Re: Corpora: Ergo's Parsing Contest

Ted E. Dunning (ted@aptex.com)
Mon, 22 Feb 1999 13:41:20 -0800 (PST)

Mr. Bralich,

The early MUC competitions (MUC-2, which dealt with telegraphic
situation reports, in particular) have dealt with language which is
far from the newspaper-like text which later MUC's have analyzed.

The primary motives for this shift have been two-fold:

a) first and foremost, the people with the money thought that the
automatec analysis of newswire and similar text was of great
importance.

b) also quite important, newswire is very available and is
unclassified. Both of these properties are quite important.

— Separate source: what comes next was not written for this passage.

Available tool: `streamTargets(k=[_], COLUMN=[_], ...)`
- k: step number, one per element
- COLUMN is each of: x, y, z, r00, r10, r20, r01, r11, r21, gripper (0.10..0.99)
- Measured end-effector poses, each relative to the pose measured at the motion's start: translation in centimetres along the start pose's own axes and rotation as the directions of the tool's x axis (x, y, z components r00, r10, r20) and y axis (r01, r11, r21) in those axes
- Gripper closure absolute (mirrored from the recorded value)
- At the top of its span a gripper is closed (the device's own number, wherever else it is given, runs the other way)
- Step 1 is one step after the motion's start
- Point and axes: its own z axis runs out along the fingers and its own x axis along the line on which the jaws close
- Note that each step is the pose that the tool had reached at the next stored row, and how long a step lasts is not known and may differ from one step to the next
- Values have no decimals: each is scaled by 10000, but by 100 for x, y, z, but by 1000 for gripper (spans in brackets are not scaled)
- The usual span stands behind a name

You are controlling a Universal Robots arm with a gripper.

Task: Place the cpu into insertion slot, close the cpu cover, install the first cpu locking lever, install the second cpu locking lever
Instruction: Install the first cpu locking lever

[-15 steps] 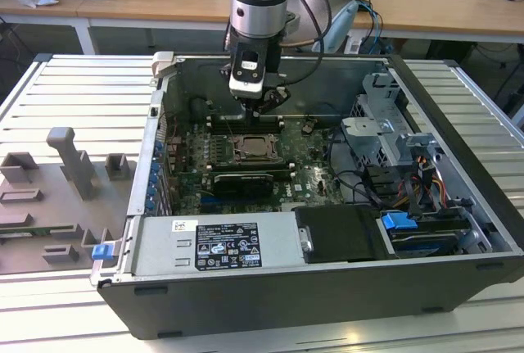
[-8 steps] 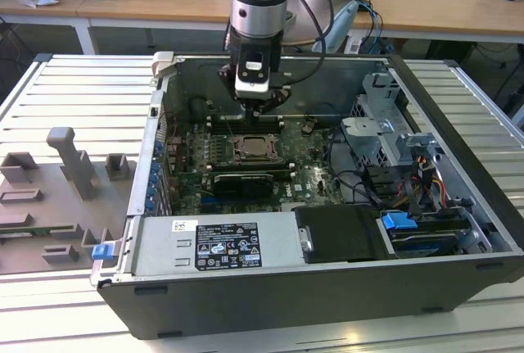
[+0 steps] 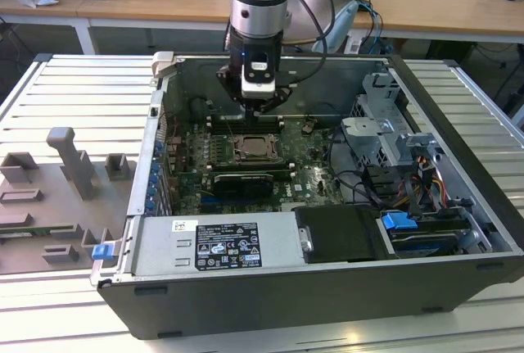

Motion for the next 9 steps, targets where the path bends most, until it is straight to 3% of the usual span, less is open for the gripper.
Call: streamTargets(k=[4,9], x=[0,0], y=[0,0], z=[0,0], r00=[9970,9804], r10=[-773,-1969], r20=[-26,-68], r01=[773,1969], r11=[9970,9804], r21=[12,26], gripper=[980,980])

As far as control applications are concerned, the ATIS experiments and
related efforts were quite informative and were well designed.
Notable characteristics of the original ATIS efforts which are lacking
from your (mr. Bralich's) "contest" include

a) the ATIS task was designed in consultation with the researchers and
the ultimate consumers of the technology.

b) the data and tasks were based on an analysis of a real-world
problem rather than invented to suit a pre-existing set of software.

c) the evaluation was objective rather than conducted by a small,
self-appointed, obviously biased and highly bombastic group.

Finally, lack of interest in your "contest" does not imply lack of
confidence on the part of members of the NLP community. Most of the
researchers you are trying to taunt do not plan their research efforts
to try to impress you. My guess based on knowing a number of them is
that most of them have long since out-grown this sort of double-dare
and too-scared-to-try sort of rhetoric if not by the end of third
grade, then at least by the end of their post-graduate studies.

The fact is, the deafening lack of response that you are noting is an
indication that nobody feels compelled to provide you with free
consulting efforts and education in return for uninformed slander.

pb> The only problem with the contests you mention is that they
pb> are based on searching huge corpii of unrestricted text
pb> which of coures is a valid area of research but which
pb> does nothing for the more immediate problems of improving
pb> navigation and control devices, q&a dialoging and so
pb> forth. The existence of these contests also does not
pb> explain why you are incapable of handling the far simpler
pb> sentences that are in the Ergo Contest. The MUC and
pb> TREC contests require huge dictionaries to work with
pb> language such as found in the New York Times and Wall
pb> Street Journal but does not contribute a bit to the
pb> other areas of NLP that are quite primitive yet need
pb> further research.

...

pb> And if you actually had the tools you are talking about you
pb> could and would put me in my place by displaying their
pb> effectiveness contrary to ours. Don't think you can fool
pb> me or anyone else with charges of unprofessionalism.

pb> ... show me once and for all the error of my ways.